CYP3A-dependent drug metabolism is reduced in bacterial inflammation in mice.

Gene expression of Cyp3a11 is reduced by activation of Toll-like receptors (TLRs) by Gram-negative or Gram-positive bacterial components, LPS or lipoteichoic acid (LTA) respectively. The primary adaptor protein in the TLR signalling pathway, TIRAP, plays differential roles in LPS- and LTA-mediated down-regulations of Cyp3a11 mRNA. Here, we have determined the functional relevance of these findings by pharmacokinetic/pharmacodynamic (PK/PD) analysis of the Cyp3a substrate midazolam in mice. Midazolam is also metabolized by Cyp2c in mice. Adult male C57BL/6, TIRAP+/+ and TIRAP-/- mice were pretreated with saline, LPS (2 mg·kg⁻¹) or LTA (6 mg·kg⁻¹). Cyp3a11 protein expression, activity and PK/PD studies using midazolam were performed. Cyp3a11 protein expression in LPS- or LTA-treated mice was reduced by 95% and 60% compared with saline-treated mice. Cyp3a11 activity was reduced by 70% in LPS- or LTA-treated mice.
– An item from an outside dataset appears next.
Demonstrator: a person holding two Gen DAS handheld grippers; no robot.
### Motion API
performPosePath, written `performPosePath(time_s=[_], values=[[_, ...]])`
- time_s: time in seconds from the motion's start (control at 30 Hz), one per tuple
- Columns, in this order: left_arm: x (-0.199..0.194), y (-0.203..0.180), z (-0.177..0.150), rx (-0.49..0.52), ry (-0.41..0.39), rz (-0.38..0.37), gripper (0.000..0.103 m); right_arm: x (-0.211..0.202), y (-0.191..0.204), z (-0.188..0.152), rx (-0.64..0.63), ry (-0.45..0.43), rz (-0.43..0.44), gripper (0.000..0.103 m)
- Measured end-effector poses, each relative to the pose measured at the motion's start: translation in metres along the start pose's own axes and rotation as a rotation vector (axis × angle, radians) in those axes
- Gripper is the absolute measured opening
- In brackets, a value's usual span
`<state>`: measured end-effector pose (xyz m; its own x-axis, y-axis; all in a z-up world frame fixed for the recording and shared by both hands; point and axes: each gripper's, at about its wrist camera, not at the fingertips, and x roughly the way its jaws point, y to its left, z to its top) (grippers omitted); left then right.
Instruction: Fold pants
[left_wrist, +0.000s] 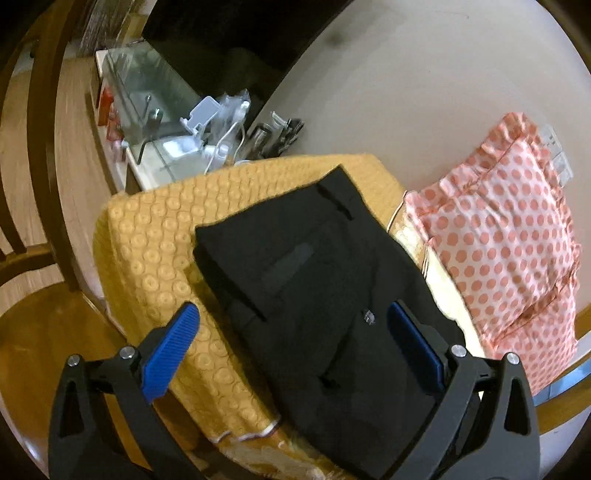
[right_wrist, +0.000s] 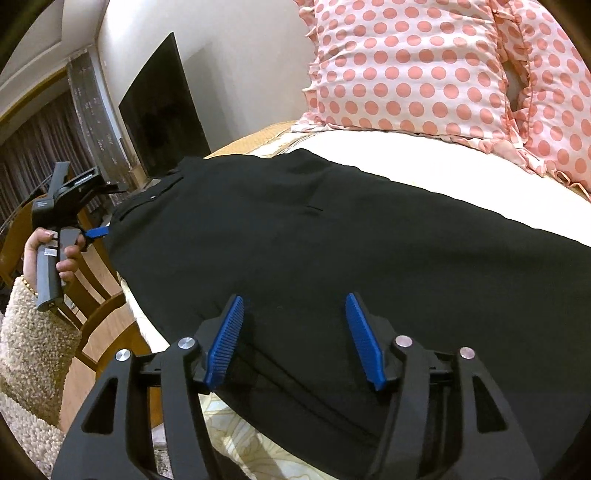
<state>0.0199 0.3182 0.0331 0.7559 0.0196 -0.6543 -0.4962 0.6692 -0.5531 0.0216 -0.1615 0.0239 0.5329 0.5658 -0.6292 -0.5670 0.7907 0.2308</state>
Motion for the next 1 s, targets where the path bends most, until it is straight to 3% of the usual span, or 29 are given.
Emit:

Plasma AUC of midazolam was increased two- to threefold in LPS- and LTA-treated mice. Plasma levels of 1'-OHMDZ decreased significantly only in LTA-treated mice. Both LPS and LTA decreased AUC of 1'-OHMDZ-glucuronide. In the PD study, sleep time was increased by ∼2-fold in LPS- and LTA-treated mice. LTA-mediated decrease in Cyp3a11 protein expression and activity was dependent on TIRAP. In PK/PD correlation, AUC of midazolam was increased only in LPS-treated mice compared with saline-treated mice. LPS or LTA altered PK/PD of midazolam. This is the first study to demonstrate mechanistic differences in regulation of metabolite formation of a clinically relevant drug by Gram-negative or Gram-positive bacterial endotoxins.